0

I have an OTU table containing 888 taxa from 58 samples. Rows = OTUs and columns = samples, like this:

Otus <- data.frame(S_1 = c(0, 0, 1), S_2 = c(12, 0, 5), S_3 = c(0, 5, 3), row.names = c("OTU_1", "OTU_2", "OTU_3"))

I moved it from phyloseq over to DESeq2 using the phyloseq_to_deseq2 command after seeing this answer. Now that it's a DESeq2object, I have normalized the OTU table using the variance stabilizing transformation with the following command:

getVarianceStabilizedData(side_dds) #side_dds is a DESeq2 object

I would like to create a PCoA plot of my samples after normalization.

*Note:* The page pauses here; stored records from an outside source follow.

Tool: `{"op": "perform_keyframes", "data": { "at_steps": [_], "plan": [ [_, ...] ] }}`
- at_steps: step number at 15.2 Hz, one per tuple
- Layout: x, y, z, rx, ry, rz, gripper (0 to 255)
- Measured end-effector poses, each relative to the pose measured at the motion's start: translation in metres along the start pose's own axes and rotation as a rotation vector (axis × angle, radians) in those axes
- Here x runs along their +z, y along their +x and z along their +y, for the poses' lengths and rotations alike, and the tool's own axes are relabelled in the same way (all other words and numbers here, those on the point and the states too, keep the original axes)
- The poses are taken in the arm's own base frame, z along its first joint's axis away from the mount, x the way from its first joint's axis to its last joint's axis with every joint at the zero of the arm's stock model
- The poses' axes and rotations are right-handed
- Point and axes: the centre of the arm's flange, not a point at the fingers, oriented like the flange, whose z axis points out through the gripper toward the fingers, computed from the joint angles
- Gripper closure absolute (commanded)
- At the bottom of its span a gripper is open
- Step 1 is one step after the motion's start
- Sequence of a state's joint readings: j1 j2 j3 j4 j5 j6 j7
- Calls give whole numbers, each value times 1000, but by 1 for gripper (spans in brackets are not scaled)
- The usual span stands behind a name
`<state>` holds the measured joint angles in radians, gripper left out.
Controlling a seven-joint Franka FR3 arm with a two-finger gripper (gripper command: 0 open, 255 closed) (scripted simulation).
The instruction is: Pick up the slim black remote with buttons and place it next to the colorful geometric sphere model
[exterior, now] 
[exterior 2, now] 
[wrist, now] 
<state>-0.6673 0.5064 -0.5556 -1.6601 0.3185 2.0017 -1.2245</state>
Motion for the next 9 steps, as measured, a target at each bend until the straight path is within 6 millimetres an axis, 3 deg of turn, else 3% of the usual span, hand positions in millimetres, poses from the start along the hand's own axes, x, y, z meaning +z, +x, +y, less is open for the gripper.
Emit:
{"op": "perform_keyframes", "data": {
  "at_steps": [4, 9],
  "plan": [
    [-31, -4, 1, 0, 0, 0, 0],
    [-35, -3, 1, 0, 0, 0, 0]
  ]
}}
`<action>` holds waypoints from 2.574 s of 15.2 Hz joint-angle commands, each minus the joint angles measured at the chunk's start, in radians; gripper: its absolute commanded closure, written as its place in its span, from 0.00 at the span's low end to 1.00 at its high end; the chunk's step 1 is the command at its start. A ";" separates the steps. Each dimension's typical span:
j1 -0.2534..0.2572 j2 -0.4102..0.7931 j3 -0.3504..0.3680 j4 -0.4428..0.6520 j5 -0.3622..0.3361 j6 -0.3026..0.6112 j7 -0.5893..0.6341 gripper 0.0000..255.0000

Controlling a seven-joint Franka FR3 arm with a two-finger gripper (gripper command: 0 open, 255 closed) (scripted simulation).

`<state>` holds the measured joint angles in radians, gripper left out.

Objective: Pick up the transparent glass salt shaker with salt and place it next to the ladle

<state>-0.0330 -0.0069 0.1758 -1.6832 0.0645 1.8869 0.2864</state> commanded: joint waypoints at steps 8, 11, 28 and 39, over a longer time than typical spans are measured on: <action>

Therefore I have to calculate a distance metric. However, my go-to method (Bray-Curtis) does not allow negative numbers as an entry and throws the error message: "results may be meaningless because data have negative entries in method “bray”."

In my search I found this post, but no answer has been provided as well as this post which in conclusion discourages adding a constant to the data.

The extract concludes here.